(Stored entries)
▬▬▬▬▬▬▬▬▬▬
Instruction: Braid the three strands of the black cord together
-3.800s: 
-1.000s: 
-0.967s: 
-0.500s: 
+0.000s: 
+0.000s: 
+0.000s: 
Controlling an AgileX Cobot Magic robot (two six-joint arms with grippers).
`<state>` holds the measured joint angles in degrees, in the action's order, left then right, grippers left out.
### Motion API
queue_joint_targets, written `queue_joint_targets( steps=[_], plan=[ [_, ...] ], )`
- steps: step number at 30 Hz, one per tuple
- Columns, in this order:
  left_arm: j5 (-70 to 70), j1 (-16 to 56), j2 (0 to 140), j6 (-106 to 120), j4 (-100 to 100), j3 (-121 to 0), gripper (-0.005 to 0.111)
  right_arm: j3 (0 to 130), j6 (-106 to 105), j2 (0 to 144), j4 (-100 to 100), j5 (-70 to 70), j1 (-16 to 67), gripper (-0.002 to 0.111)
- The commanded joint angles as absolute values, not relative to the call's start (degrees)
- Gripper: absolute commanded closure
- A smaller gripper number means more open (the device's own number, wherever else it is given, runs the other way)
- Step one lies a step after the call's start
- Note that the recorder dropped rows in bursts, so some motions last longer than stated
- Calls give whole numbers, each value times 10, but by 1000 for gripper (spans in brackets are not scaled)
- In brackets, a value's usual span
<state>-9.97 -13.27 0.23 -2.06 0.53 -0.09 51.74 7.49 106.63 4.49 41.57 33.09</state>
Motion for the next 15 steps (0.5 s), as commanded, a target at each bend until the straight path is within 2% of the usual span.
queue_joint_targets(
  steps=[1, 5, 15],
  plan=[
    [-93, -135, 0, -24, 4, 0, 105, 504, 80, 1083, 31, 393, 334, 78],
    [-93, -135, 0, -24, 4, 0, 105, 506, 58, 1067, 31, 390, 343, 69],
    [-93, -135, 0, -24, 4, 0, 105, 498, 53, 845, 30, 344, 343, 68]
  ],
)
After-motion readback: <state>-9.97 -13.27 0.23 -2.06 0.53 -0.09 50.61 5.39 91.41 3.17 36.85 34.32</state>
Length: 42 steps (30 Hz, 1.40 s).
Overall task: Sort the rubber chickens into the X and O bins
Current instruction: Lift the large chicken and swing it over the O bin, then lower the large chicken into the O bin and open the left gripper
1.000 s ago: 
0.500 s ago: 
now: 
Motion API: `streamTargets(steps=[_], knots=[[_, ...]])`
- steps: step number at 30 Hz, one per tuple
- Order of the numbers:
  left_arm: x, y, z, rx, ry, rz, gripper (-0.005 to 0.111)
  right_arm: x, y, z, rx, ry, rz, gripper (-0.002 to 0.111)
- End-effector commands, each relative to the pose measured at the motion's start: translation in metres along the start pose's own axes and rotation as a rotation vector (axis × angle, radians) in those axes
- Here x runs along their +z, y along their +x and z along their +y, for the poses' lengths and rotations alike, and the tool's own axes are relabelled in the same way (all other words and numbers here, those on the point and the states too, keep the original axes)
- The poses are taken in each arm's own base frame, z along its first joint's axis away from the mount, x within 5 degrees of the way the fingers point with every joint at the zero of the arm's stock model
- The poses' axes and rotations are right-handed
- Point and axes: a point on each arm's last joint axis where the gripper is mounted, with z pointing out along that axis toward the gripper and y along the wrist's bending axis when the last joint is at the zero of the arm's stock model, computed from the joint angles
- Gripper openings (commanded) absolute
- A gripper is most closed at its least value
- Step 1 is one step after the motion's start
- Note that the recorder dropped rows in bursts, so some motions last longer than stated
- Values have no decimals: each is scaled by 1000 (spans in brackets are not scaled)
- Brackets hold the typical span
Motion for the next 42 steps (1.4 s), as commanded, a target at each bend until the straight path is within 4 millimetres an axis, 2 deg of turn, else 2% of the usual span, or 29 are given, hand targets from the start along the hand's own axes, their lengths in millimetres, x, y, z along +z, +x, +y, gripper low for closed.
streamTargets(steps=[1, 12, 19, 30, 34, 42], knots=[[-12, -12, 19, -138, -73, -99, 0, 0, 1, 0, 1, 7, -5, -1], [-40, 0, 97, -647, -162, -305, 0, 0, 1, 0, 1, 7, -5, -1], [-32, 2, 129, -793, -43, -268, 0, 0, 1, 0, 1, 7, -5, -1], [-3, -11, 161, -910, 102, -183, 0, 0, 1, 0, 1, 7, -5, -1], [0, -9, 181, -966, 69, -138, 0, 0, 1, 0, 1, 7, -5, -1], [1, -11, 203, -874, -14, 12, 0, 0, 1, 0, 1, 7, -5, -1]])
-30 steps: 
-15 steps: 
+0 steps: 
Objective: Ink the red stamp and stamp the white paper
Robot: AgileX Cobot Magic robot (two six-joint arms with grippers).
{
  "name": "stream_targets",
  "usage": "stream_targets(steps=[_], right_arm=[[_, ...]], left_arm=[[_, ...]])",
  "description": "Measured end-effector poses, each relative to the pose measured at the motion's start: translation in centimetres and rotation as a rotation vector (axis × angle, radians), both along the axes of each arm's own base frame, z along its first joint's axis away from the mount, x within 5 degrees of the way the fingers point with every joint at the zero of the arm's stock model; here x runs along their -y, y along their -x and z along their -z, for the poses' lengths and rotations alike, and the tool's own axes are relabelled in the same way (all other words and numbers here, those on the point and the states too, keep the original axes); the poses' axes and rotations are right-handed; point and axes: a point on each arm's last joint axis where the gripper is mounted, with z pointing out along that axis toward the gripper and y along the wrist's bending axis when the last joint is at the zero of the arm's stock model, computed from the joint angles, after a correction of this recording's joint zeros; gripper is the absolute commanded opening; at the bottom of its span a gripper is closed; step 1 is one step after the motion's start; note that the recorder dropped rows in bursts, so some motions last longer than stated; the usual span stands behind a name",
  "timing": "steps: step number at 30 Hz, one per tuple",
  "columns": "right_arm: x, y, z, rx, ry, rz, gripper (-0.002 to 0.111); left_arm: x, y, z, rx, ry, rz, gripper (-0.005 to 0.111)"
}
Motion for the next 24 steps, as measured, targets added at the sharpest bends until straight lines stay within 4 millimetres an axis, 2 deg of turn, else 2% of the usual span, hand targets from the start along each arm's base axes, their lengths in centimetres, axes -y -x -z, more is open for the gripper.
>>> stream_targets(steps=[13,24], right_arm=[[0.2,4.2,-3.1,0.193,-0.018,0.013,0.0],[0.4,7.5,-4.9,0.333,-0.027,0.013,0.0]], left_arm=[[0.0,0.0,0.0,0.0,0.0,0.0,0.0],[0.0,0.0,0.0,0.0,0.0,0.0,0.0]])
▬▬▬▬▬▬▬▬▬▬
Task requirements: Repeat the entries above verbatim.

Written answer:
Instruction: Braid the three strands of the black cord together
-3.800s: 
-1.000s: 
-0.967s: 
-0.500s: 
+0.000s: 
+0.000s: 
+0.000s: 
Controlling an AgileX Cobot Magic robot (two six-joint arms with grippers).
`<state>` holds the measured joint angles in degrees, in the action's order, left then right, grippers left out.
### Motion API
queue_joint_targets, written `queue_joint_targets( steps=[_], plan=[ [_, ...] ], )`
- steps: step number at 30 Hz, one per tuple
- Columns, in this order:
  left_arm: j5 (-70 to 70), j1 (-16 to 56), j2 (0 to 140), j6 (-106 to 120), j4 (-100 to 100), j3 (-121 to 0), gripper (-0.005 to 0.111)
  right_arm: j3 (0 to 130), j6 (-106 to 105), j2 (0 to 144), j4 (-100 to 100), j5 (-70 to 70), j1 (-16 to 67), gripper (-0.002 to 0.111)
- The commanded joint angles as absolute values, not relative to the call's start (degrees)
- Gripper: absolute commanded closure
- A smaller gripper number means more open (the device's own number, wherever else it is given, runs the other way)
- Step one lies a step after the call's start
- Note that the recorder dropped rows in bursts, so some motions last longer than stated
- Calls give whole numbers, each value times 10, but by 1000 for gripper (spans in brackets are not scaled)
- In brackets, a value's usual span
<state>-9.97 -13.27 0.23 -2.06 0.53 -0.09 51.74 7.49 106.63 4.49 41.57 33.09</state>
Motion for the next 15 steps (0.5 s), as commanded, a target at each bend until the straight path is within 2% of the usual span.
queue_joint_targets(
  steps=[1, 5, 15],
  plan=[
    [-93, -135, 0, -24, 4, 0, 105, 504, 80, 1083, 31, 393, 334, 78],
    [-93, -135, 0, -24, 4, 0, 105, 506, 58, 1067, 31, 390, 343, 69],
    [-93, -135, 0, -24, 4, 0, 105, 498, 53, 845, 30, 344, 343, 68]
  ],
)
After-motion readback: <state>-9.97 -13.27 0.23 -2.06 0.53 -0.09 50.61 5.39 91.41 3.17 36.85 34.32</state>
Length: 42 steps (30 Hz, 1.40 s).
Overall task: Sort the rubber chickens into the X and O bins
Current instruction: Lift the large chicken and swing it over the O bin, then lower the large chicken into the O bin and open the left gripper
1.000 s ago: 
0.500 s ago: 
now: 
Motion API: `streamTargets(steps=[_], knots=[[_, ...]])`
- steps: step number at 30 Hz, one per tuple
- Order of the numbers:
  left_arm: x, y, z, rx, ry, rz, gripper (-0.005 to 0.111)
  right_arm: x, y, z, rx, ry, rz, gripper (-0.002 to 0.111)
- End-effector commands, each relative to the pose measured at the motion's start: translation in metres along the start pose's own axes and rotation as a rotation vector (axis × angle, radians) in those axes
- Here x runs along their +z, y along their +x and z along their +y, for the poses' lengths and rotations alike, and the tool's own axes are relabelled in the same way (all other words and numbers here, those on the point and the states too, keep the original axes)
- The poses are taken in each arm's own base frame, z along its first joint's axis away from the mount, x within 5 degrees of the way the fingers point with every joint at the zero of the arm's stock model
- The poses' axes and rotations are right-handed
- Point and axes: a point on each arm's last joint axis where the gripper is mounted, with z pointing out along that axis toward the gripper and y along the wrist's bending axis when the last joint is at the zero of the arm's stock model, computed from the joint angles
- Gripper openings (commanded) absolute
- A gripper is most closed at its least value
- Step 1 is one step after the motion's start
- Note that the recorder dropped rows in bursts, so some motions last longer than stated
- Values have no decimals: each is scaled by 1000 (spans in brackets are not scaled)
- Brackets hold the typical span
Motion for the next 42 steps (1.4 s), as commanded, a target at each bend until the straight path is within 4 millimetres an axis, 2 deg of turn, else 2% of the usual span, or 29 are given, hand targets from the start along the hand's own axes, their lengths in millimetres, x, y, z along +z, +x, +y, gripper low for closed.
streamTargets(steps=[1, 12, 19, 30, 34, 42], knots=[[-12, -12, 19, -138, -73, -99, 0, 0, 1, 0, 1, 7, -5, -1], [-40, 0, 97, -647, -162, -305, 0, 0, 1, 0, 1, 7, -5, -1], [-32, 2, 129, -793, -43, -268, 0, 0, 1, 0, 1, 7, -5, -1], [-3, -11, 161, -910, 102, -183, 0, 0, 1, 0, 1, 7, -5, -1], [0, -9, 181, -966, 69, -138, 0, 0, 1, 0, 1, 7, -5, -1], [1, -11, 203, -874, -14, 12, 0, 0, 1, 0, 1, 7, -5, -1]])
-30 steps: 
-15 steps: 
+0 steps: 
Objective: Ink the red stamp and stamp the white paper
Robot: AgileX Cobot Magic robot (two six-joint arms with grippers).
{
  "name": "stream_targets",
  "usage": "stream_targets(steps=[_], right_arm=[[_, ...]], left_arm=[[_, ...]])",
  "description": "Measured end-effector poses, each relative to the pose measured at the motion's start: translation in centimetres and rotation as a rotation vector (axis × angle, radians), both along the axes of each arm's own base frame, z along its first joint's axis away from the mount, x within 5 degrees of the way the fingers point with every joint at the zero of the arm's stock model; here x runs along their -y, y along their -x and z along their -z, for the poses' lengths and rotations alike, and the tool's own axes are relabelled in the same way (all other words and numbers here, those on the point and the states too, keep the original axes); the poses' axes and rotations are right-handed; point and axes: a point on each arm's last joint axis where the gripper is mounted, with z pointing out along that axis toward the gripper and y along the wrist's bending axis when the last joint is at the zero of the arm's stock model, computed from the joint angles, after a correction of this recording's joint zeros; gripper is the absolute commanded opening; at the bottom of its span a gripper is closed; step 1 is one step after the motion's start; note that the recorder dropped rows in bursts, so some motions last longer than stated; the usual span stands behind a name",
  "timing": "steps: step number at 30 Hz, one per tuple",
  "columns": "right_arm: x, y, z, rx, ry, rz, gripper (-0.002 to 0.111); left_arm: x, y, z, rx, ry, rz, gripper (-0.005 to 0.111)"
}
Motion for the next 24 steps, as measured, targets added at the sharpest bends until straight lines stay within 4 millimetres an axis, 2 deg of turn, else 2% of the usual span, hand targets from the start along each arm's base axes, their lengths in centimetres, axes -y -x -z, more is open for the gripper.
>>> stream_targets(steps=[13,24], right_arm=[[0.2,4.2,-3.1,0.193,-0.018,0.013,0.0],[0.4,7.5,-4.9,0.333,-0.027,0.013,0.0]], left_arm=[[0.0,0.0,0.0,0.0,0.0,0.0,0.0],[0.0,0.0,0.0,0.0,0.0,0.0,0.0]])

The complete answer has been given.